**EXERCISE DIRECTIONS:** Print every entry, word for word, and skip the images.

Excerpts from a dataset:
-----

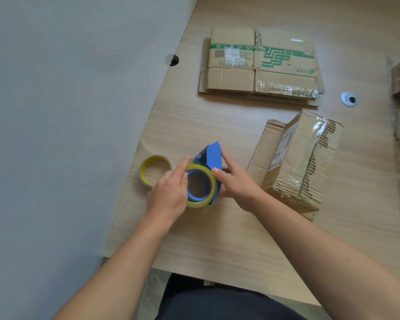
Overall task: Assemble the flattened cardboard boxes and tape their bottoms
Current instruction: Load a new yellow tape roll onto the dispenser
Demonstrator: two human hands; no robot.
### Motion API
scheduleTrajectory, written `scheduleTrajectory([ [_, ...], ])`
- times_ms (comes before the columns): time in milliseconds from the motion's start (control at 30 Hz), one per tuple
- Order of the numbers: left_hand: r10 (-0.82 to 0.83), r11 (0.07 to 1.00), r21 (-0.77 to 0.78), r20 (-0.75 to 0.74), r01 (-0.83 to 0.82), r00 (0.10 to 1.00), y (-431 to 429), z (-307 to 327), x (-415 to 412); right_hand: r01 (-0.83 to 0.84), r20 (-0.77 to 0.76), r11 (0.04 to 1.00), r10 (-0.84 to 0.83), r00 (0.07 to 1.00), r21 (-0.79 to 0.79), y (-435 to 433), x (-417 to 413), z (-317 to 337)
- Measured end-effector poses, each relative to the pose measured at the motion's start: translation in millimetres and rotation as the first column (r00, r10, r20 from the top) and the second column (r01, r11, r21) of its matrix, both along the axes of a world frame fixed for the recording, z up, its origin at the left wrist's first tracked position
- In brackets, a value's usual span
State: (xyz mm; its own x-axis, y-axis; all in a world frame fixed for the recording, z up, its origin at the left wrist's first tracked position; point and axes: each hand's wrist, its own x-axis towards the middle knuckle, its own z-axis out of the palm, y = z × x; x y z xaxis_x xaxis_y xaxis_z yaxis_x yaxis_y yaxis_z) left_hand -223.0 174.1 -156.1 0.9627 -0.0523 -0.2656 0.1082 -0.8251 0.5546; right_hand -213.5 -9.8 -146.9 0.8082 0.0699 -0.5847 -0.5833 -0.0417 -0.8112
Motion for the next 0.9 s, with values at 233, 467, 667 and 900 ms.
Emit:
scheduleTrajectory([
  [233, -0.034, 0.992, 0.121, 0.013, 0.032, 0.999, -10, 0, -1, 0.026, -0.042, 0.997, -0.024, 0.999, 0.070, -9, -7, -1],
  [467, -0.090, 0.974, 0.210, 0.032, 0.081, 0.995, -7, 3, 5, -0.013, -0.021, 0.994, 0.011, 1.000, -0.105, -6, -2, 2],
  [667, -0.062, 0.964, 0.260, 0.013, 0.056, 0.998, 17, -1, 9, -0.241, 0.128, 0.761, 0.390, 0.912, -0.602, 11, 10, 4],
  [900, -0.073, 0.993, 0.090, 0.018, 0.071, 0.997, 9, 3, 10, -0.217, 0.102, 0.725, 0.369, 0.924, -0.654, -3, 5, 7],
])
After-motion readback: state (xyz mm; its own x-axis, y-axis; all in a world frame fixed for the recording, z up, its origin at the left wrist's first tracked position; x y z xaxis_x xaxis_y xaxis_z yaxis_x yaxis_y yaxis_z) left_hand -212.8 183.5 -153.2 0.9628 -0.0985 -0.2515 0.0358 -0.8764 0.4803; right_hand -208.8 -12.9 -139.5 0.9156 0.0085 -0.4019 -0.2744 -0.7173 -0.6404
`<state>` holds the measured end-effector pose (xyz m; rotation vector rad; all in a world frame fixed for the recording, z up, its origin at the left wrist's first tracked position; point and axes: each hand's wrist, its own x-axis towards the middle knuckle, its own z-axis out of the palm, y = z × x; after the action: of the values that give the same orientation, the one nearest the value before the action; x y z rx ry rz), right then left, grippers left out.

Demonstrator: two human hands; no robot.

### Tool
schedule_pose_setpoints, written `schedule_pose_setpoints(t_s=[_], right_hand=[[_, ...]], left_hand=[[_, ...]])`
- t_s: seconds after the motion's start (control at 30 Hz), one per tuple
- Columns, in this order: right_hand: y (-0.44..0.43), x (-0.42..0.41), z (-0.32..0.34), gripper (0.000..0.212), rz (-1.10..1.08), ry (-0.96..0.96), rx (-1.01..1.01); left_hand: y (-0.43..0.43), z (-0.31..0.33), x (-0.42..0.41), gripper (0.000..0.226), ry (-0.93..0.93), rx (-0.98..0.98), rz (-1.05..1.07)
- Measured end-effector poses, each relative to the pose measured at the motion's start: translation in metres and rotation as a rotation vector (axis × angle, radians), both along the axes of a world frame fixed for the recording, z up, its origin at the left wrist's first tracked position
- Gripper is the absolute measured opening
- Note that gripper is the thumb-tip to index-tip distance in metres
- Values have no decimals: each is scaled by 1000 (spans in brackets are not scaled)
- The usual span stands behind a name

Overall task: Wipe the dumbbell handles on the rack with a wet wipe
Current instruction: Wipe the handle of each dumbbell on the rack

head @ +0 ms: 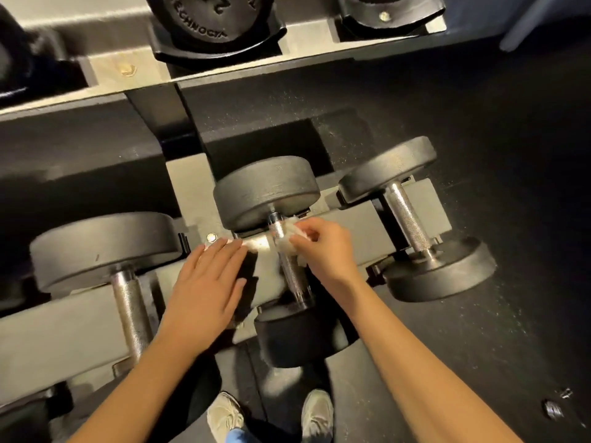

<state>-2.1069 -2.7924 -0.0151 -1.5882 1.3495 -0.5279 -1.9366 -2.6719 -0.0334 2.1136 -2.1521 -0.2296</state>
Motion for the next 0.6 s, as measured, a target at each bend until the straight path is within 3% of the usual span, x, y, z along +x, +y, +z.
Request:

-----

**ANSWER TO THE PROBLEM:**
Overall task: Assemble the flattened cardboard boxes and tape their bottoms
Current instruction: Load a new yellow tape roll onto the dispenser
Demonstrator: two human hands; no robot.
### Motion API
scheduleTrajectory, written `scheduleTrajectory([ [_, ...], ])`
- times_ms (comes before the columns): time in milliseconds from the motion's start (control at 30 Hz), one per tuple
- Order of the numbers: left_hand: r10 (-0.82 to 0.83), r11 (0.07 to 1.00), r21 (-0.77 to 0.78), r20 (-0.75 to 0.74), r01 (-0.83 to 0.82), r00 (0.10 to 1.00), y (-431 to 429), z (-307 to 327), x (-415 to 412); right_hand: r01 (-0.83 to 0.84), r20 (-0.77 to 0.76), r11 (0.04 to 1.00), r10 (-0.84 to 0.83), r00 (0.07 to 1.00), r21 (-0.79 to 0.79), y (-435 to 433), x (-417 to 413), z (-317 to 337)
- Measured end-effector poses, each relative to the pose measured at the motion's start: translation in millimetres and rotation as the first column (r00, r10, r20 from the top) and the second column (r01, r11, r21) of its matrix, both along the axes of a world frame fixed for the recording, z up, its origin at the left wrist's first tracked position
- In brackets, a value's usual span
State: (xyz mm; its own x-axis, y-axis; all in a world frame fixed for the recording, z up, its origin at the left wrist's first tracked position; point and axes: each hand's wrist, its own x-axis towards the middle knuckle, its own z-axis out of the palm, y = z × x; x y z xaxis_x xaxis_y xaxis_z yaxis_x yaxis_y yaxis_z) left_hand -223.0 174.1 -156.1 0.9627 -0.0523 -0.2656 0.1082 -0.8251 0.5546; right_hand -213.5 -9.8 -146.9 0.8082 0.0699 -0.5847 -0.5833 -0.0417 -0.8112
Motion for the next 0.9 s, with values at 233, 467, 667 and 900 ms.
Emit:
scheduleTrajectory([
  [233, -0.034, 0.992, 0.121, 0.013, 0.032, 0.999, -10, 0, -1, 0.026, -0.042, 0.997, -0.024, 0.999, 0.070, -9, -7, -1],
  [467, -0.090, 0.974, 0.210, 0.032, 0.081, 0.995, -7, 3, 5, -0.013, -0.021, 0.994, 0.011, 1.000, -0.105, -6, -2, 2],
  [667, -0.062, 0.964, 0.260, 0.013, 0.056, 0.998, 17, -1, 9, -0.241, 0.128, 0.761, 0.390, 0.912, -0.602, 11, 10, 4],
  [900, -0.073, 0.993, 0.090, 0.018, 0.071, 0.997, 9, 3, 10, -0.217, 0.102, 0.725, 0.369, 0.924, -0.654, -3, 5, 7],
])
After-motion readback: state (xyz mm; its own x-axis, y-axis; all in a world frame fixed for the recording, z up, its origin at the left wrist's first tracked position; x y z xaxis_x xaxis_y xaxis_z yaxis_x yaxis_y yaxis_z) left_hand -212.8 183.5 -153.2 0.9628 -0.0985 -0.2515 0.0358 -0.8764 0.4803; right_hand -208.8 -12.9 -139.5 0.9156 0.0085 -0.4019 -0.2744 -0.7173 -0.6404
`<state>` holds the measured end-effector pose (xyz m; rotation vector rad; all in a world frame fixed for the recording, z up, its origin at the left wrist's first tracked position; point and axes: each hand's wrist, its own x-axis towards the middle knuckle, its own z-axis out of the palm, y = z × x; after the action: of the values that give the same orientation, the one nearest the value before the action; x y z rx ry rz), right then left, grippers left out.

Demonstrator: two human hands; no robot.

### Tool
schedule_pose_setpoints, written `schedule_pose_setpoints(t_s=[_], right_hand=[[_, ...]], left_hand=[[_, ...]])`
- t_s: seconds after the motion's start (control at 30 Hz), one per tuple
- Columns, in this order: right_hand: y (-0.44..0.43), x (-0.42..0.41), z (-0.32..0.34), gripper (0.000..0.212), rz (-1.10..1.08), ry (-0.96..0.96), rx (-1.01..1.01); left_hand: y (-0.43..0.43), z (-0.31..0.33), x (-0.42..0.41), gripper (0.000..0.226), ry (-0.93..0.93), rx (-0.98..0.98), rz (-1.05..1.07)
- Measured end-effector poses, each relative to the pose measured at the motion's start: translation in metres and rotation as a rotation vector (axis × angle, radians), both along the axes of a world frame fixed for the recording, z up, its origin at the left wrist's first tracked position
- Gripper is the absolute measured opening
- Note that gripper is the thumb-tip to index-tip distance in metres
- Values have no decimals: each is scaled by 1000 (spans in brackets are not scaled)
- The usual span stands behind a name

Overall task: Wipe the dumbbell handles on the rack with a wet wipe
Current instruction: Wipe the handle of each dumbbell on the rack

head @ +0 ms: 

<state>-2.1069 -2.7924 -0.0151 -1.5882 1.3495 -0.5279 -1.9366 -2.6719 -0.0334 2.1136 -2.1521 -0.2296</state>
Motion for the next 0.6 s, as measured, a target at each bend until the straight path is within 3% of the usual span, x, y, z along +x, +y, +z.
Request:

Nothing remains open in this exercise.